= Your task =
Repeat the lines of the data exactly, from the first one through the one that contains "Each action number".

*** Record excerpts ***

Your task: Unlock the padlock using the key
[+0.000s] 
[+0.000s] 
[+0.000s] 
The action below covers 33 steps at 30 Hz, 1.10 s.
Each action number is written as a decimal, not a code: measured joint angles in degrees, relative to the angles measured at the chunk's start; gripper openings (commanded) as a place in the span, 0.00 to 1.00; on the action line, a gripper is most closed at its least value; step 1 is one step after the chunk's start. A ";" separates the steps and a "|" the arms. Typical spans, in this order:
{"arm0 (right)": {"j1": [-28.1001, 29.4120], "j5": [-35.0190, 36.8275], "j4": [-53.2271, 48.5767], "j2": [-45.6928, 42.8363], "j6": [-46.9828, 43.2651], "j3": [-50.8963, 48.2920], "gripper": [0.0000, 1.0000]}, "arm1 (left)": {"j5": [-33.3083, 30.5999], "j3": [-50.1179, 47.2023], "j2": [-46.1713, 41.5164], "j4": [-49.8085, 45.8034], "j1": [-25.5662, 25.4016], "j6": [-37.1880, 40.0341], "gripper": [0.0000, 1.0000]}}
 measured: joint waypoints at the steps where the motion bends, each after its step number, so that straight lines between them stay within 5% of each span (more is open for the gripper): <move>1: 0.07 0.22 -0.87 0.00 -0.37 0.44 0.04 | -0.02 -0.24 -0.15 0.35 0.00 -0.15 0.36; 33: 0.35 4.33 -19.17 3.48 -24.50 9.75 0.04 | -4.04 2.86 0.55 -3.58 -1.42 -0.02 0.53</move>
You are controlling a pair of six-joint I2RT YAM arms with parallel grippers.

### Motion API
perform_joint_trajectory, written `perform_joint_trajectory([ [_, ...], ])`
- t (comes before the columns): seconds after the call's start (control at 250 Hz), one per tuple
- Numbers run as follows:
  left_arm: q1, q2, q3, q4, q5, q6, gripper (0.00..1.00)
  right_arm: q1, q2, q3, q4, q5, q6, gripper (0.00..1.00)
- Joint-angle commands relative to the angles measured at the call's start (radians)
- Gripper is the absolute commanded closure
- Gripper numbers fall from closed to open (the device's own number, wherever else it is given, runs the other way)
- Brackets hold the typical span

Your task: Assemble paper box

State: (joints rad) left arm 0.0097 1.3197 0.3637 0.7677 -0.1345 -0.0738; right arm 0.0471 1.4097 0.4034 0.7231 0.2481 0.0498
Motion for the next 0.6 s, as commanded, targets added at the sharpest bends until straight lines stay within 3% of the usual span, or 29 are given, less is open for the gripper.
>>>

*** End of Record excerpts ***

= Answer to this task =
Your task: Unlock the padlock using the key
[+0.000s] 
[+0.000s] 
[+0.000s] 
The action below covers 33 steps at 30 Hz, 1.10 s.
Each action number is written as a decimal, not a code: measured joint angles in degrees, relative to the angles measured at the chunk's start; gripper openings (commanded) as a place in the span, 0.00 to 1.00; on the action line, a gripper is most closed at its least value; step 1 is one step after the chunk's start. A ";" separates the steps and a "|" the arms. Typical spans, in this order:

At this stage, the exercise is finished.